Task requirements: The task calls for an exact retyping of the lines from the one holding "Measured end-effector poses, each" through the end of the listing, with pictures omitted and nothing added.

********

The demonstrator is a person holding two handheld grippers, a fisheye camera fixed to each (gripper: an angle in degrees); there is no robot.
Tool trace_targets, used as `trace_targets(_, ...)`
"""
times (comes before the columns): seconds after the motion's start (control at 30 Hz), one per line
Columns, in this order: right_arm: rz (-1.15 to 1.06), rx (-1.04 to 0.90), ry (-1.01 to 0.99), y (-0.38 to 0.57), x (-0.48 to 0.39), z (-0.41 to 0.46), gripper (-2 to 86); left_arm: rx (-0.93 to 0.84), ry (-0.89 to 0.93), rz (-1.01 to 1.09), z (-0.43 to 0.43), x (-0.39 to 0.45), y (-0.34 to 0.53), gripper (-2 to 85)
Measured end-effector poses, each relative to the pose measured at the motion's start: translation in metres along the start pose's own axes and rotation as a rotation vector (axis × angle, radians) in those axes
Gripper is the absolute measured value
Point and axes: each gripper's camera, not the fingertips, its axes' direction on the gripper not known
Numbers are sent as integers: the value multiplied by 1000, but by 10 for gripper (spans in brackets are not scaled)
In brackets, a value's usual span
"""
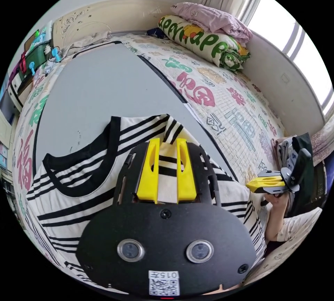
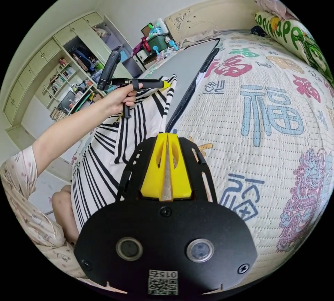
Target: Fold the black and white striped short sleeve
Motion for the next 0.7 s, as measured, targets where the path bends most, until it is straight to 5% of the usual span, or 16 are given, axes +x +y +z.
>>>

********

Output:
Measured end-effector poses, each relative to the pose measured at the motion's start: translation in metres along the start pose's own axes and rotation as a rotation vector (axis × angle, radians) in those axes
Gripper is the absolute measured value
Point and axes: each gripper's camera, not the fingertips, its axes' direction on the gripper not known
Numbers are sent as integers: the value multiplied by 1000, but by 10 for gripper (spans in brackets are not scaled)
In brackets, a value's usual span
"""
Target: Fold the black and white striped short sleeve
Motion for the next 0.7 s, as measured, targets where the path bends most, until it is straight to 5% of the usual span, or 16 are given, axes +x +y +z.
>>>

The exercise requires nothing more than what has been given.